* **Data shown**
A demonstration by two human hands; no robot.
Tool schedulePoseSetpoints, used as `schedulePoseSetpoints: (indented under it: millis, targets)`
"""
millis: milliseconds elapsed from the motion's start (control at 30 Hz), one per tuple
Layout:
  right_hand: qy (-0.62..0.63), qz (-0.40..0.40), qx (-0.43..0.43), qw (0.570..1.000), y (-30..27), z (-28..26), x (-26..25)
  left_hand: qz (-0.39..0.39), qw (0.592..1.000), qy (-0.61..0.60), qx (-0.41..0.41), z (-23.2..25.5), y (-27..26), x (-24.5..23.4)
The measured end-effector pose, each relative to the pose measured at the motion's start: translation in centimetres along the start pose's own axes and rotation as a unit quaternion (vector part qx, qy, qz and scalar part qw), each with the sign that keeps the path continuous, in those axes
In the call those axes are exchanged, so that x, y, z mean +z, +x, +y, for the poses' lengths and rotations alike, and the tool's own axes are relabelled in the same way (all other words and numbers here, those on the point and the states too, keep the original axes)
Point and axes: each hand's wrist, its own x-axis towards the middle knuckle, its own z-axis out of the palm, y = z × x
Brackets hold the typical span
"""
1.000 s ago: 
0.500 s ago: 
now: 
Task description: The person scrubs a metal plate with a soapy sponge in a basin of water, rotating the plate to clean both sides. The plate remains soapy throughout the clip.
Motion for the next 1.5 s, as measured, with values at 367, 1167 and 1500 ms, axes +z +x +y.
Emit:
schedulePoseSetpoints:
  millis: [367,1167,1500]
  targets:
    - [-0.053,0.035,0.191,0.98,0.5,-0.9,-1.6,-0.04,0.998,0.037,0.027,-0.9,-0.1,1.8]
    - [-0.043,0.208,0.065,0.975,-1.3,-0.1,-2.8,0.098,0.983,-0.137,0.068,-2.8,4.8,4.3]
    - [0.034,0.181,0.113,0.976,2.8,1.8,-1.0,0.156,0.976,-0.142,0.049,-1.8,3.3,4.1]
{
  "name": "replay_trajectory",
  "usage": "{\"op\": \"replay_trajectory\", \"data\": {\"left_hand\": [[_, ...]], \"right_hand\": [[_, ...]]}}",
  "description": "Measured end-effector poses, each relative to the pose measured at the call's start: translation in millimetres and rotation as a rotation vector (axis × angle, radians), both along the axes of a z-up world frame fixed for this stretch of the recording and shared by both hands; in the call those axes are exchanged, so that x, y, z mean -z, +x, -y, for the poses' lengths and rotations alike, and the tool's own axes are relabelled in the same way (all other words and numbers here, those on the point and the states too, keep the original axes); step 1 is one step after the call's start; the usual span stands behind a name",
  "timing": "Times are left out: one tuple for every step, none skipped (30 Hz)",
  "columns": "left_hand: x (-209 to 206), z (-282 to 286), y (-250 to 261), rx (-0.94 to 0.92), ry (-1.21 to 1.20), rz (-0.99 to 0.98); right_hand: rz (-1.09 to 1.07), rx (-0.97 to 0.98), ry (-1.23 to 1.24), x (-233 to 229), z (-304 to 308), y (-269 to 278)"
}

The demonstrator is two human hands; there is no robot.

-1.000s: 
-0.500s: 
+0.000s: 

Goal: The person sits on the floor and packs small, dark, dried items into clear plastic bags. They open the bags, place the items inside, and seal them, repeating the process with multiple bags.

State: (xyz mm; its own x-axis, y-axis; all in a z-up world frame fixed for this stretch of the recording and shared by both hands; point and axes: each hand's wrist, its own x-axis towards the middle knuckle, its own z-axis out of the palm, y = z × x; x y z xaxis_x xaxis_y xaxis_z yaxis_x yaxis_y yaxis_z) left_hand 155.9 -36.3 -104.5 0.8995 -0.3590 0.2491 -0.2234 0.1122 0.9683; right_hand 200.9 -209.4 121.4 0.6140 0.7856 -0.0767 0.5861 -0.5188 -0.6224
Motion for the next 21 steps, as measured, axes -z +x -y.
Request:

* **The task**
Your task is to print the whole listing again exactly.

* **Answer**
A demonstration by two human hands; no robot.
Tool schedulePoseSetpoints, used as `schedulePoseSetpoints: (indented under it: millis, targets)`
"""
millis: milliseconds elapsed from the motion's start (control at 30 Hz), one per tuple
Layout:
  right_hand: qy (-0.62..0.63), qz (-0.40..0.40), qx (-0.43..0.43), qw (0.570..1.000), y (-30..27), z (-28..26), x (-26..25)
  left_hand: qz (-0.39..0.39), qw (0.592..1.000), qy (-0.61..0.60), qx (-0.41..0.41), z (-23.2..25.5), y (-27..26), x (-24.5..23.4)
The measured end-effector pose, each relative to the pose measured at the motion's start: translation in centimetres along the start pose's own axes and rotation as a unit quaternion (vector part qx, qy, qz and scalar part qw), each with the sign that keeps the path continuous, in those axes
In the call those axes are exchanged, so that x, y, z mean +z, +x, +y, for the poses' lengths and rotations alike, and the tool's own axes are relabelled in the same way (all other words and numbers here, those on the point and the states too, keep the original axes)
Point and axes: each hand's wrist, its own x-axis towards the middle knuckle, its own z-axis out of the palm, y = z × x
Brackets hold the typical span
"""
1.000 s ago: 
0.500 s ago: 
now: 
Task description: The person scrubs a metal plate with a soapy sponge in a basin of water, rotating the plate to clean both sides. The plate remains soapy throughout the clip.
Motion for the next 1.5 s, as measured, with values at 367, 1167 and 1500 ms, axes +z +x +y.
Emit:
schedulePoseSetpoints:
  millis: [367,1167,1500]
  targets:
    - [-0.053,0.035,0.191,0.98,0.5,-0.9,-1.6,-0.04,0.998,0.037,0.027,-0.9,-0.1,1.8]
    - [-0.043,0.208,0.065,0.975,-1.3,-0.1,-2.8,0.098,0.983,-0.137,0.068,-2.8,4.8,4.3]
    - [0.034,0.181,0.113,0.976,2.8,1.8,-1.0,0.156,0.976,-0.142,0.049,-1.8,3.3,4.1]
{
  "name": "replay_trajectory",
  "usage": "{\"op\": \"replay_trajectory\", \"data\": {\"left_hand\": [[_, ...]], \"right_hand\": [[_, ...]]}}",
  "description": "Measured end-effector poses, each relative to the pose measured at the call's start: translation in millimetres and rotation as a rotation vector (axis × angle, radians), both along the axes of a z-up world frame fixed for this stretch of the recording and shared by both hands; in the call those axes are exchanged, so that x, y, z mean -z, +x, -y, for the poses' lengths and rotations alike, and the tool's own axes are relabelled in the same way (all other words and numbers here, those on the point and the states too, keep the original axes); step 1 is one step after the call's start; the usual span stands behind a name",
  "timing": "Times are left out: one tuple for every step, none skipped (30 Hz)",
  "columns": "left_hand: x (-209 to 206), z (-282 to 286), y (-250 to 261), rx (-0.94 to 0.92), ry (-1.21 to 1.20), rz (-0.99 to 0.98); right_hand: rz (-1.09 to 1.07), rx (-0.97 to 0.98), ry (-1.23 to 1.24), x (-233 to 229), z (-304 to 308), y (-269 to 278)"
}

The demonstrator is two human hands; there is no robot.

-1.000s: 
-0.500s: 
+0.000s: 

Goal: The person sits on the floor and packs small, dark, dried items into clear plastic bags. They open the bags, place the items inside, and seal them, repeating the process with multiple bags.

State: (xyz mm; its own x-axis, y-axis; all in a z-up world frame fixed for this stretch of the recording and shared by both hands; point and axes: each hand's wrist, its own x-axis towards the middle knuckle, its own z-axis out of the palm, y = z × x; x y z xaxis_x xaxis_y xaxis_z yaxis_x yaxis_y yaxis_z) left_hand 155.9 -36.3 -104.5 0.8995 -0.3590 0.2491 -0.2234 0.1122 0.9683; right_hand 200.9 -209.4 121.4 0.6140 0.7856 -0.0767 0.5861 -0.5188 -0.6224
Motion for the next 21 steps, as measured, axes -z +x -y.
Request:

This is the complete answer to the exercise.